Hamman’s Syndrome and DKA
Certainly there are many issues to consider while diagnosing and managing diabetic ketoacidosis (DKA), like the possibility of cerebral edema. Often, these ill patients complain of significant nausea and abdominal / chest pain as well. Before we just attribute those symptoms completely to the pathologic process of DKA, let’s consider the potential complication of pneumomediastinum by being vigilant for Hamman’s Syndrome:
Hamman’s Syndrome: Basics
- Hamman’s Syndrome is SPONTANEOUS pneumomediastinum and emphysema. [Pain, 2017]
- High intrathoracic pressures leads to: [Grapatsas, 2017; Pain, 2017]
- Overdistension and rupture of the alveoli
- Air tracking along the bronchovascular bundles.
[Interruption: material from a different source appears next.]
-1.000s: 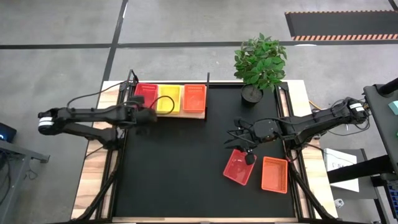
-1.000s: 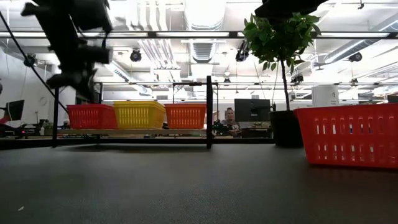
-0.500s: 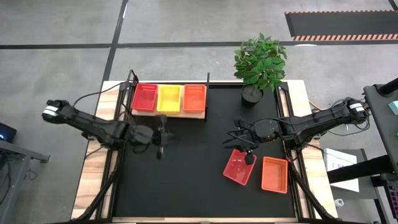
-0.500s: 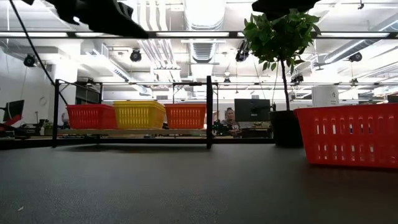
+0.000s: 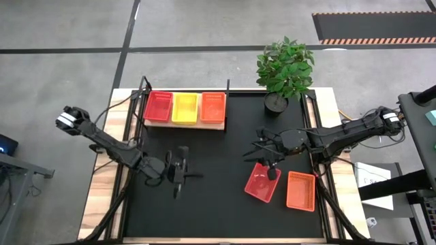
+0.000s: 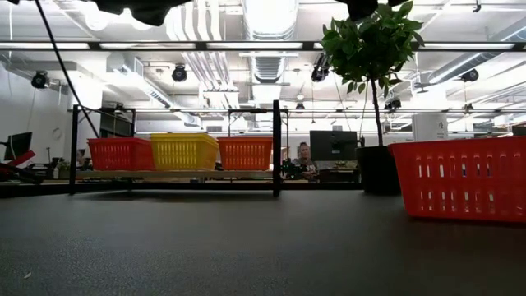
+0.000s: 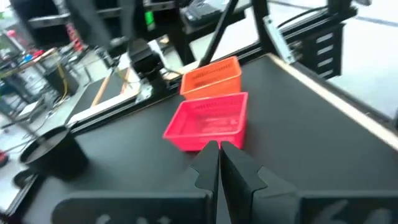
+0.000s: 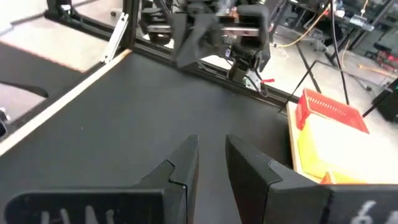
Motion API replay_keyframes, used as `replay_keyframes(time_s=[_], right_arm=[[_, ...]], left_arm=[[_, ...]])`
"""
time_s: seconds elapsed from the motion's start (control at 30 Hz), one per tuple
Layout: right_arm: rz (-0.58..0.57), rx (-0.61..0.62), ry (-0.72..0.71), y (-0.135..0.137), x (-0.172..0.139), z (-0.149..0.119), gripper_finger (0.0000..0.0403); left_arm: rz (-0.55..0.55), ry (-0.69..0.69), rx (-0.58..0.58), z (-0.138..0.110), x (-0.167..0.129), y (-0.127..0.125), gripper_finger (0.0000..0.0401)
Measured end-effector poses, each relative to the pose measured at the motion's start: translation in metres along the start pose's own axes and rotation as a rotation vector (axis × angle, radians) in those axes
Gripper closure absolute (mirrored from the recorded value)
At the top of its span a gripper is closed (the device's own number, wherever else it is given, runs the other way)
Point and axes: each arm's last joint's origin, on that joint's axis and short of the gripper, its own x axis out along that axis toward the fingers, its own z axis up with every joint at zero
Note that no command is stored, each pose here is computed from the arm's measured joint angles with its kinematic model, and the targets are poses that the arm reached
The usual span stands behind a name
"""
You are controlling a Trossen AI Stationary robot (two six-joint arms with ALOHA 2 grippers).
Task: Stack baskets on shelf by color
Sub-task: Stack the red bin on top of the other red bins on the shelf
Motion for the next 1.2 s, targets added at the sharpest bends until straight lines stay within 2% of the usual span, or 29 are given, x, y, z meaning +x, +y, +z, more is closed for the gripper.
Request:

- Air tracking to the subcutaneous tissues of the:
- Posterior mediastinum
- Intervertebral foramen and into the epidural space
- Possible pneumothorax.
- Symptoms: [Grapatsas, 2017; Pain, 2017]
- Chest pain
- Neck pain
- Upper abdominal pain
- Shortness of breath
- Signs: [Pain, 2017]
- Subcutaneous emphysema
- Hamman’s sign = precordial crunching or popping sound during systole
- Chest X-ray is all that is really needed.
- Chest CT
- More sensitive for spontaneous pneumomediastinum, but does not specifically change management.
- May be needed to rule out Boerhaave’s Syndrome (esophageal rupture).
- Very rare complication of forceful vomiting.
- High mortality rate though.
- Often associated with subconjunctival hemorrhages, facial petechiae.
- Requires clinical judgement to determine whether risk of Boerhaave’s syndrome in a particular patient warrants risk of CT radiation.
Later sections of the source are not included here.